TASK DETAILS: Could you retype exactly the lines below between the one holding "item at (242, 31): (2.49, -0.09, 1.71);" and the one holding "(627, 441) to (582, 432): 0.09", inclusive, leaving out any pictures?

(Stored data)
# # # # # # #
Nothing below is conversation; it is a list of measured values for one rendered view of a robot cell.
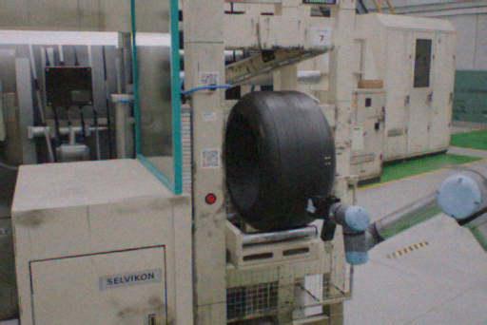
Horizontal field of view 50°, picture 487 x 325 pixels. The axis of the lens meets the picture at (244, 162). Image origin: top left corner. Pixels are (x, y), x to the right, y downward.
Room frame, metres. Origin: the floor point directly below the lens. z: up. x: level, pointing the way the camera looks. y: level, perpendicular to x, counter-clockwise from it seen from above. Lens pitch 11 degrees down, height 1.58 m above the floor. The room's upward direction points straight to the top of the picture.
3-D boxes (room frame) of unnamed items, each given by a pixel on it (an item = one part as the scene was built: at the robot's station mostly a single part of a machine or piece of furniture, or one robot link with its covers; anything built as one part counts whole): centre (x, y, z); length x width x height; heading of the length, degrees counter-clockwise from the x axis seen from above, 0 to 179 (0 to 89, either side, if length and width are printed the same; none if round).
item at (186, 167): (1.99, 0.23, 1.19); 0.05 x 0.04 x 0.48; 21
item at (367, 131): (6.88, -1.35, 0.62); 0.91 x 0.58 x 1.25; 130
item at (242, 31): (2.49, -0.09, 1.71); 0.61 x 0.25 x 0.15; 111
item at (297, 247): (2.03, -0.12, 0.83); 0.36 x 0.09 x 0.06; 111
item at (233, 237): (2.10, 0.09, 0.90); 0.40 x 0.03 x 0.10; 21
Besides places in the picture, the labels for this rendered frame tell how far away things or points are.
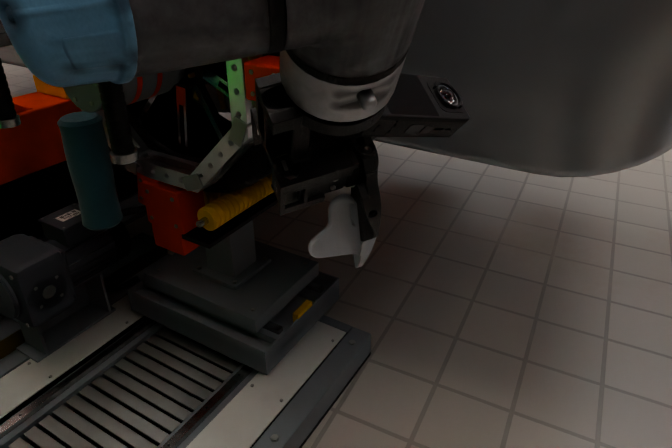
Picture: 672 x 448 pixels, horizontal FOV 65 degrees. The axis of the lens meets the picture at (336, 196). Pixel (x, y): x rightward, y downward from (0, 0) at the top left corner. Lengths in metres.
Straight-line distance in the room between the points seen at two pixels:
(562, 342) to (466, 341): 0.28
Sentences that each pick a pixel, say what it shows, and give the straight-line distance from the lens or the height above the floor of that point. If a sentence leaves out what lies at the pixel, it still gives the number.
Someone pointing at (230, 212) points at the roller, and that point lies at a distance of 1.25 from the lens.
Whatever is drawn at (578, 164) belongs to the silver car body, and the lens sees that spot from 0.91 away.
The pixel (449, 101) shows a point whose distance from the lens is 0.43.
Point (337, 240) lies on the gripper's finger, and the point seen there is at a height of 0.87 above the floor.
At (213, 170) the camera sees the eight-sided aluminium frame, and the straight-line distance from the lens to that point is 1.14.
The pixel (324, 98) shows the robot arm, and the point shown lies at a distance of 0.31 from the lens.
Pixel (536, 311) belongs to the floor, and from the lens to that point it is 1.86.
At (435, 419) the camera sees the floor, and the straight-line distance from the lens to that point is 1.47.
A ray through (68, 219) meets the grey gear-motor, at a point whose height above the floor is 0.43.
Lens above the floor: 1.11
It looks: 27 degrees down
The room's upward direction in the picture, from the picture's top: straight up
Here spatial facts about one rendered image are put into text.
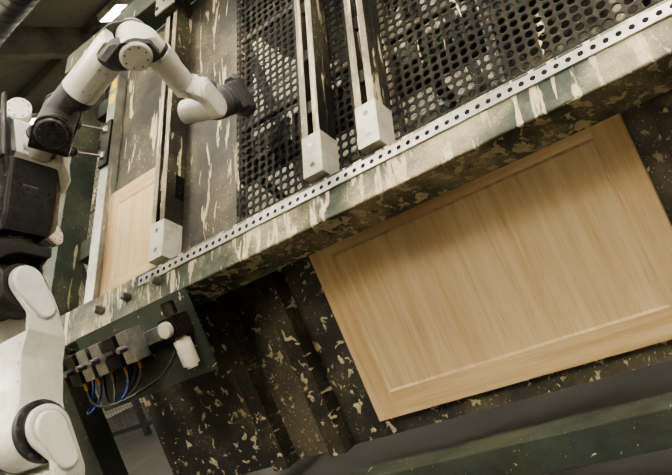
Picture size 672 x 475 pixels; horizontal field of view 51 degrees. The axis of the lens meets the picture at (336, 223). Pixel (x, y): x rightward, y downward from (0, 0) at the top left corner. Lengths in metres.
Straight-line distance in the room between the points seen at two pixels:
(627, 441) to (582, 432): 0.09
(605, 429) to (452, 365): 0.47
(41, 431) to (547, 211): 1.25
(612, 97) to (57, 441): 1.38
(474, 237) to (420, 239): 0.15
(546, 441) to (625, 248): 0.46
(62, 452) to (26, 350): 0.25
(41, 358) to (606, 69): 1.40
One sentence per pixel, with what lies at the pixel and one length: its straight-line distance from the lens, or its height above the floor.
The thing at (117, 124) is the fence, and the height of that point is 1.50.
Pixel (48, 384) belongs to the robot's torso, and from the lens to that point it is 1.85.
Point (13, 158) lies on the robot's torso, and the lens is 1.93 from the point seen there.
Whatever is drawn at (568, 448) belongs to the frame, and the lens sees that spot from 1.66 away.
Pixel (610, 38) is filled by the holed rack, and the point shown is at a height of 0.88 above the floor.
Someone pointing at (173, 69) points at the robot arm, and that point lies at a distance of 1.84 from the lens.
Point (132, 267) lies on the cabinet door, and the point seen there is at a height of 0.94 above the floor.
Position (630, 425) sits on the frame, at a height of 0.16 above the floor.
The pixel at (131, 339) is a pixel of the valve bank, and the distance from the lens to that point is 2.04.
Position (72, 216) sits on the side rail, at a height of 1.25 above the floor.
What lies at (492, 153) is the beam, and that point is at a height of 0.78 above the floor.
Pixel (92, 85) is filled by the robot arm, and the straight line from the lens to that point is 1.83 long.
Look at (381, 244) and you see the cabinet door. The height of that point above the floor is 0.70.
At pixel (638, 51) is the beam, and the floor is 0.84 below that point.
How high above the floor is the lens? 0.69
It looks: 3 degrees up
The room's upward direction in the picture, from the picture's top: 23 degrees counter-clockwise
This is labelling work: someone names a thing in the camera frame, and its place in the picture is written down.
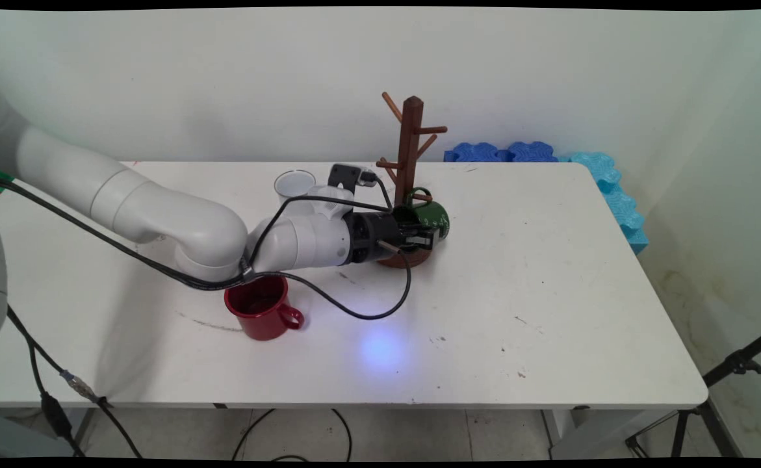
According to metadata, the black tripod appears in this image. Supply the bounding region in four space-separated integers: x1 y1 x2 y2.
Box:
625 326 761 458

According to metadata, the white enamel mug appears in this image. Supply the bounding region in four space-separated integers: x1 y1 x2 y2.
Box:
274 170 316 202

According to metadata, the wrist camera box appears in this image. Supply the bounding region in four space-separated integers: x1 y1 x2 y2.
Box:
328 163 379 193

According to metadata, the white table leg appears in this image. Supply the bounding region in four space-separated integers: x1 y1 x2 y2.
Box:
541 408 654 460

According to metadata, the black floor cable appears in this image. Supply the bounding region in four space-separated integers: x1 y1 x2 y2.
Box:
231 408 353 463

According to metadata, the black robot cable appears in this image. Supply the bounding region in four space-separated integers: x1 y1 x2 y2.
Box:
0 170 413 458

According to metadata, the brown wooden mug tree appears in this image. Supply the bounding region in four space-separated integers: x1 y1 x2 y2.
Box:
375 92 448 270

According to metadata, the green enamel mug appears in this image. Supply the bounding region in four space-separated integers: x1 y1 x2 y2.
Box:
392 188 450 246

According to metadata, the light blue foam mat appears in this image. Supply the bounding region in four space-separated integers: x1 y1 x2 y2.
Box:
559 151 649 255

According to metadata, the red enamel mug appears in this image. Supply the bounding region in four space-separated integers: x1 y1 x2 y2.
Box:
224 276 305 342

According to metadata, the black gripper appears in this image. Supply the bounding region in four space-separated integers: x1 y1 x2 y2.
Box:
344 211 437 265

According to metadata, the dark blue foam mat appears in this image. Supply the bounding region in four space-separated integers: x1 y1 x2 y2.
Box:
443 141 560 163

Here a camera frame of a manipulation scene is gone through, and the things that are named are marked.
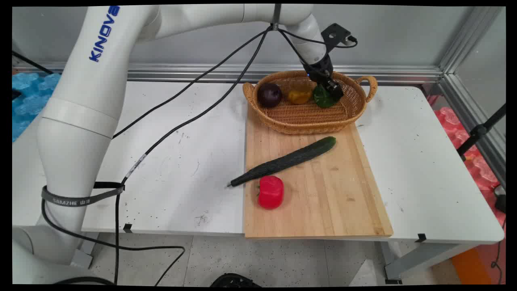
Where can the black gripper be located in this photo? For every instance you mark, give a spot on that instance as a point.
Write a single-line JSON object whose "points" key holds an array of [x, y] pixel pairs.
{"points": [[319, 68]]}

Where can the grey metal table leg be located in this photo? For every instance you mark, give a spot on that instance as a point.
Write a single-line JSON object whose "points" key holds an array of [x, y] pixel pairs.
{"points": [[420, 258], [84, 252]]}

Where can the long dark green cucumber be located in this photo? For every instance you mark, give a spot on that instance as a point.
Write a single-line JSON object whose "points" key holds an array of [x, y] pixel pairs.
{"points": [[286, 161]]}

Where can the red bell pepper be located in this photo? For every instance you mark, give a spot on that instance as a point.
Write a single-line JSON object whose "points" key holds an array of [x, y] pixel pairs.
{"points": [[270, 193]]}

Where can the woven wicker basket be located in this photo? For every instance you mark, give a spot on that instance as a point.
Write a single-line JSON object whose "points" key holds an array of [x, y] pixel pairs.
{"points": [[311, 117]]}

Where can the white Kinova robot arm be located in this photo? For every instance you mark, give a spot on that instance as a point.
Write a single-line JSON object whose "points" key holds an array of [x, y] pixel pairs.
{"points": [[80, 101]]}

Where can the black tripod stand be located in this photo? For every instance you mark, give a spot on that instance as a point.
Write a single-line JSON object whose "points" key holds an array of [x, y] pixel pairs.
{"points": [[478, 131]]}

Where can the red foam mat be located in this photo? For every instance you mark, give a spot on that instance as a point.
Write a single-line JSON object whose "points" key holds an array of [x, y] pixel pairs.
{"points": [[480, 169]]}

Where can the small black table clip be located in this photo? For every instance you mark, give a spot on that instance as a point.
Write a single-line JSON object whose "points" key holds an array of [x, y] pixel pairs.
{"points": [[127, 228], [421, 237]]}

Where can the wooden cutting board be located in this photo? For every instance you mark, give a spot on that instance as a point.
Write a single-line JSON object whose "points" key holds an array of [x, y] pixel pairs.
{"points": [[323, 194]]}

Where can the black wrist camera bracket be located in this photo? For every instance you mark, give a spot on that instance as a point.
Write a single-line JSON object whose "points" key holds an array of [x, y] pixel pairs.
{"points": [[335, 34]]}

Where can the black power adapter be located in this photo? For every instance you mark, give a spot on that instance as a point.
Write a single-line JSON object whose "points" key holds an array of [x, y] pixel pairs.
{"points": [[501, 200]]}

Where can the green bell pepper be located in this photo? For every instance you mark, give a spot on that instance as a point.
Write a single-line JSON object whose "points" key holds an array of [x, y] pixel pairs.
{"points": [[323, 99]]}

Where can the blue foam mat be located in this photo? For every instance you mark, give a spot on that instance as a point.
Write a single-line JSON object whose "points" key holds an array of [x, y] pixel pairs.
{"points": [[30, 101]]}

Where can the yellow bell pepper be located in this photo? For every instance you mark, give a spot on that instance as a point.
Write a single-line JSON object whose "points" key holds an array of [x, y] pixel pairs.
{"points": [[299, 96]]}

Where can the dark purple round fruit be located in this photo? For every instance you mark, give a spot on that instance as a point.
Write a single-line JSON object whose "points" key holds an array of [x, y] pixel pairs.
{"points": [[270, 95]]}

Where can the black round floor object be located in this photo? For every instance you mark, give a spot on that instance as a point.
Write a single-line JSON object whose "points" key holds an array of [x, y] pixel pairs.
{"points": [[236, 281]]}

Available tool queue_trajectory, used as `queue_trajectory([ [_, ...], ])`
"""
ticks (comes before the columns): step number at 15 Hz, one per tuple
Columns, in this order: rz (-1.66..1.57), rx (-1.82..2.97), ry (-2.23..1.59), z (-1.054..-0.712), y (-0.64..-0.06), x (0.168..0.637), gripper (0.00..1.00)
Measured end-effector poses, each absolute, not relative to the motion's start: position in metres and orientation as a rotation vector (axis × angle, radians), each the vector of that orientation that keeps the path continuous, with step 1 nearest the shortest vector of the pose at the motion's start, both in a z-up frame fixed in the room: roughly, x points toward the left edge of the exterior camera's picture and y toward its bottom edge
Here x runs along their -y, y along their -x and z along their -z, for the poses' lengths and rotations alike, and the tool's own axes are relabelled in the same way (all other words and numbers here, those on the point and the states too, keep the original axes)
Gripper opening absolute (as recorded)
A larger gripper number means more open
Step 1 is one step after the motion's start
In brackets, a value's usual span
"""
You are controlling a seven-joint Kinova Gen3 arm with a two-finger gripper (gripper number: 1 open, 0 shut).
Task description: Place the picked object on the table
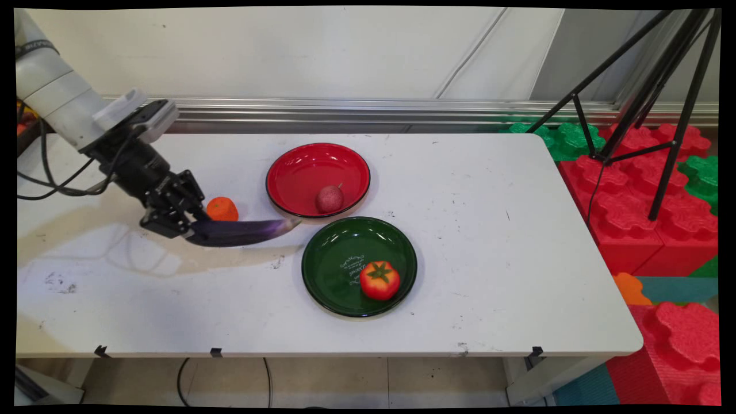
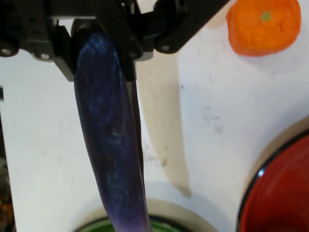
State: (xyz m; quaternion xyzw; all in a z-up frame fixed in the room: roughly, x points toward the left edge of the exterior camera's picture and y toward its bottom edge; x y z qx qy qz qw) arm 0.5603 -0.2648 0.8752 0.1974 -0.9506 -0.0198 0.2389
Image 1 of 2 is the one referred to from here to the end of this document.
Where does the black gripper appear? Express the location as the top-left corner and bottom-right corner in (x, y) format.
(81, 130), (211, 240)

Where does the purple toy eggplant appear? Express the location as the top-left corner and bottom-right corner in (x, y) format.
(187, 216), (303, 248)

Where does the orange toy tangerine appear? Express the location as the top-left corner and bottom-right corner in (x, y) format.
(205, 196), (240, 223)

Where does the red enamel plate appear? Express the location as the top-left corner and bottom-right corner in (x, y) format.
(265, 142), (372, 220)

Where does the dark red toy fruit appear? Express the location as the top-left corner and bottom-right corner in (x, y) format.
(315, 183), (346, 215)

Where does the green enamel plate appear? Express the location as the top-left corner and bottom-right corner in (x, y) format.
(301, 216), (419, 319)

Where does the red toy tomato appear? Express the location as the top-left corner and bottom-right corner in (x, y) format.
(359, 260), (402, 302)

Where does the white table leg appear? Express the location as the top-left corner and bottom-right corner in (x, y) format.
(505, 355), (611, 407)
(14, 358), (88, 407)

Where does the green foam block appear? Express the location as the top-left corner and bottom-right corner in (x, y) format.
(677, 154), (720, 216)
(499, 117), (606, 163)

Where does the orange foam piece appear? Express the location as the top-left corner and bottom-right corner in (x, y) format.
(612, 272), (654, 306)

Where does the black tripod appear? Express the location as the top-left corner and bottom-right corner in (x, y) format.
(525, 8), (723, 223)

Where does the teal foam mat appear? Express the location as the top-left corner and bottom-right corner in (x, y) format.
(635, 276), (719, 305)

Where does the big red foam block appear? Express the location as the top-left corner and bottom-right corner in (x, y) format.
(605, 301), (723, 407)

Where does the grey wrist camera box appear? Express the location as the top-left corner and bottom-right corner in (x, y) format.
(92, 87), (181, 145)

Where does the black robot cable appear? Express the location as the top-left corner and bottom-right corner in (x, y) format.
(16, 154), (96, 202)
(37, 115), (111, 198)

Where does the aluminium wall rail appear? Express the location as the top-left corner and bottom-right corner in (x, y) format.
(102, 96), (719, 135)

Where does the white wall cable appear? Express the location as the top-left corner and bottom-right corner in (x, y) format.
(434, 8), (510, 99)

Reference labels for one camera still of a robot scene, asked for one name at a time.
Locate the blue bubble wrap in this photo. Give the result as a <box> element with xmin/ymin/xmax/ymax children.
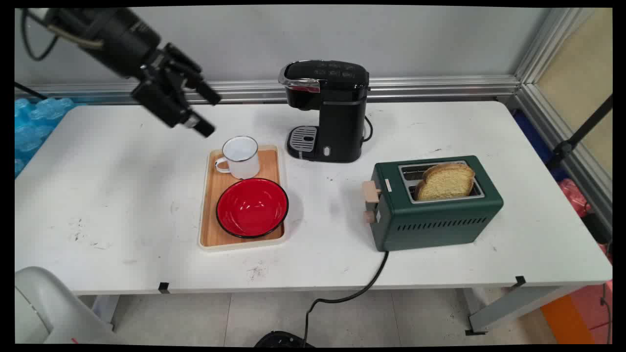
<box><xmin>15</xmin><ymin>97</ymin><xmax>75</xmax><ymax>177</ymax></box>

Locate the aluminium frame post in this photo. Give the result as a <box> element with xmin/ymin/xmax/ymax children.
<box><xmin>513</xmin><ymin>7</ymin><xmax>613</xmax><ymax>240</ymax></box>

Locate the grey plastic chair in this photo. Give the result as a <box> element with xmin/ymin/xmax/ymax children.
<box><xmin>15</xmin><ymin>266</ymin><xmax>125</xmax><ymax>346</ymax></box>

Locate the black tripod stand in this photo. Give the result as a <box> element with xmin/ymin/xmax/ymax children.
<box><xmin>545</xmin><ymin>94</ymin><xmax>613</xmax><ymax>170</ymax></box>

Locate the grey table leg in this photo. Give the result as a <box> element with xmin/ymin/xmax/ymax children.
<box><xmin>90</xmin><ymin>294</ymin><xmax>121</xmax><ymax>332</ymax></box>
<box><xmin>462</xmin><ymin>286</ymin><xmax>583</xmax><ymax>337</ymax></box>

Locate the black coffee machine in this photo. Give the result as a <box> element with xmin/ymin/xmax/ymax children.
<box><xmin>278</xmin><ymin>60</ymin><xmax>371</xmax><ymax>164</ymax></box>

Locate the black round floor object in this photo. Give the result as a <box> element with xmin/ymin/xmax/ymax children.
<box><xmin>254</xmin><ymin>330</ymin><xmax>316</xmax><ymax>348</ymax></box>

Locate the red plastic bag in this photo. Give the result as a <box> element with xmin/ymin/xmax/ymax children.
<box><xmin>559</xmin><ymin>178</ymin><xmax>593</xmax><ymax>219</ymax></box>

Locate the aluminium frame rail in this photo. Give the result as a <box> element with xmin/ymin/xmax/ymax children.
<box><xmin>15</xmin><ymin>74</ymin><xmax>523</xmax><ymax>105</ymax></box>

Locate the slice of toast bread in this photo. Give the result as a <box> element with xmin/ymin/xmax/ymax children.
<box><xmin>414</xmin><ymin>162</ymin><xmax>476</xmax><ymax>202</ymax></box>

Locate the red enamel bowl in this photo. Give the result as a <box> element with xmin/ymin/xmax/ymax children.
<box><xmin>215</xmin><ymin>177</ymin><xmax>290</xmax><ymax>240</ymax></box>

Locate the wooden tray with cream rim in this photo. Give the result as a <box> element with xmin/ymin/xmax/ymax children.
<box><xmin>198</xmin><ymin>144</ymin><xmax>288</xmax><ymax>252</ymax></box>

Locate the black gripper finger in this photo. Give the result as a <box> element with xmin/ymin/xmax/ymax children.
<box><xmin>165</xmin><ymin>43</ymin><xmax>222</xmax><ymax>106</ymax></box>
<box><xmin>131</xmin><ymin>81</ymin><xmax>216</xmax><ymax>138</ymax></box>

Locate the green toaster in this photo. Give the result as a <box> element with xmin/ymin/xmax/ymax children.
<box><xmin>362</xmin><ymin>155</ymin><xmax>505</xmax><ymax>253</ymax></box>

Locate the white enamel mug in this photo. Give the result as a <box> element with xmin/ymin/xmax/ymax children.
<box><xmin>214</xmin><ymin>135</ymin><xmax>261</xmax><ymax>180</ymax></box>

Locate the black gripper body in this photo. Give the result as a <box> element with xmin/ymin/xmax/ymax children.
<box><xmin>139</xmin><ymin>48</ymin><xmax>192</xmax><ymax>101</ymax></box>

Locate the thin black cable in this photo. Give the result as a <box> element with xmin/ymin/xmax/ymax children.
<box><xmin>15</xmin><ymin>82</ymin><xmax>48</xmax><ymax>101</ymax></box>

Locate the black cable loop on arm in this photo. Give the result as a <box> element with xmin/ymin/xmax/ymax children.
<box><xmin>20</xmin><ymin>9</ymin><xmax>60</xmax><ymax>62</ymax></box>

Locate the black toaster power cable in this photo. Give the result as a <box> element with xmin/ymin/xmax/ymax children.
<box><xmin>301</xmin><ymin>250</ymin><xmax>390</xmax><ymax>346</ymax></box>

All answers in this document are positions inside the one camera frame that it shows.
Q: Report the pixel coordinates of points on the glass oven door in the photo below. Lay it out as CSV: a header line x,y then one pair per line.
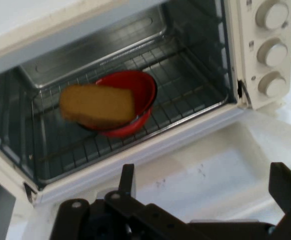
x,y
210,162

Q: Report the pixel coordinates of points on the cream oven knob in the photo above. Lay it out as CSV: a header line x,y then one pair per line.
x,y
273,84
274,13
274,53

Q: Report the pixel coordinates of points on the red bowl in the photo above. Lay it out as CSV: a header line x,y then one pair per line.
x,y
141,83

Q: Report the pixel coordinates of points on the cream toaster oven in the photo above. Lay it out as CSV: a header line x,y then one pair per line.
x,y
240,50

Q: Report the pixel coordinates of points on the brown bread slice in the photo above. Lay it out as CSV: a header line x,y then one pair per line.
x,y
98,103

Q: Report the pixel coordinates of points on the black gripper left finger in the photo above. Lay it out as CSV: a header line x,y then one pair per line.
# # # # # # #
YOUR RESPONSE:
item at (242, 31): (2.49, -0.09, 1.71); 0.61 x 0.25 x 0.15; 111
item at (297, 247): (2.03, -0.12, 0.83); 0.36 x 0.09 x 0.06; 111
item at (233, 237): (2.10, 0.09, 0.90); 0.40 x 0.03 x 0.10; 21
Besides places in the picture, the labels for this rendered frame tell how far away things or points are.
Picture: 672 x 448 pixels, horizontal FOV 65 degrees. The axis of the lens meets the picture at (336, 196). Pixel (x, y): x rightward, y downward from (0, 0) at the top left corner. Lengths in metres.
Straight-line distance in the room between the points seen at two pixels:
(562, 342) to (466, 341): 0.28
Sentences that each pick a pixel, say what it shows, and give the straight-line distance from the lens or the height above the floor of that point. If a sentence leaves out what lies at the pixel, it still gives the number.
Someone pointing at (230, 212) points at the roller, and that point lies at a distance of 1.25 from the lens.
Whatever is drawn at (578, 164) belongs to the silver car body, and the lens sees that spot from 0.91 away.
The pixel (449, 101) shows a point whose distance from the lens is 0.43.
Point (337, 240) lies on the gripper's finger, and the point seen there is at a height of 0.87 above the floor.
At (213, 170) the camera sees the eight-sided aluminium frame, and the straight-line distance from the lens to that point is 1.14.
The pixel (324, 98) shows the robot arm, and the point shown lies at a distance of 0.31 from the lens.
Pixel (536, 311) belongs to the floor, and from the lens to that point it is 1.86.
At (435, 419) the camera sees the floor, and the straight-line distance from the lens to that point is 1.47.
A ray through (68, 219) meets the grey gear-motor, at a point whose height above the floor is 0.43.
Lens above the floor: 1.11
It looks: 27 degrees down
The room's upward direction in the picture, from the picture's top: straight up
Here spatial facts about one rendered image are put into text.
Picture size 672 x 475 pixels; horizontal field of view 51 degrees. The axis of the lens meets the picture at (336, 223). Pixel (x, y): x rightward, y downward from (0, 0) at the top left corner. Lengths in metres.
Straight-line distance in the room between the points seen at two pixels:
(627, 441) to (582, 432): 0.09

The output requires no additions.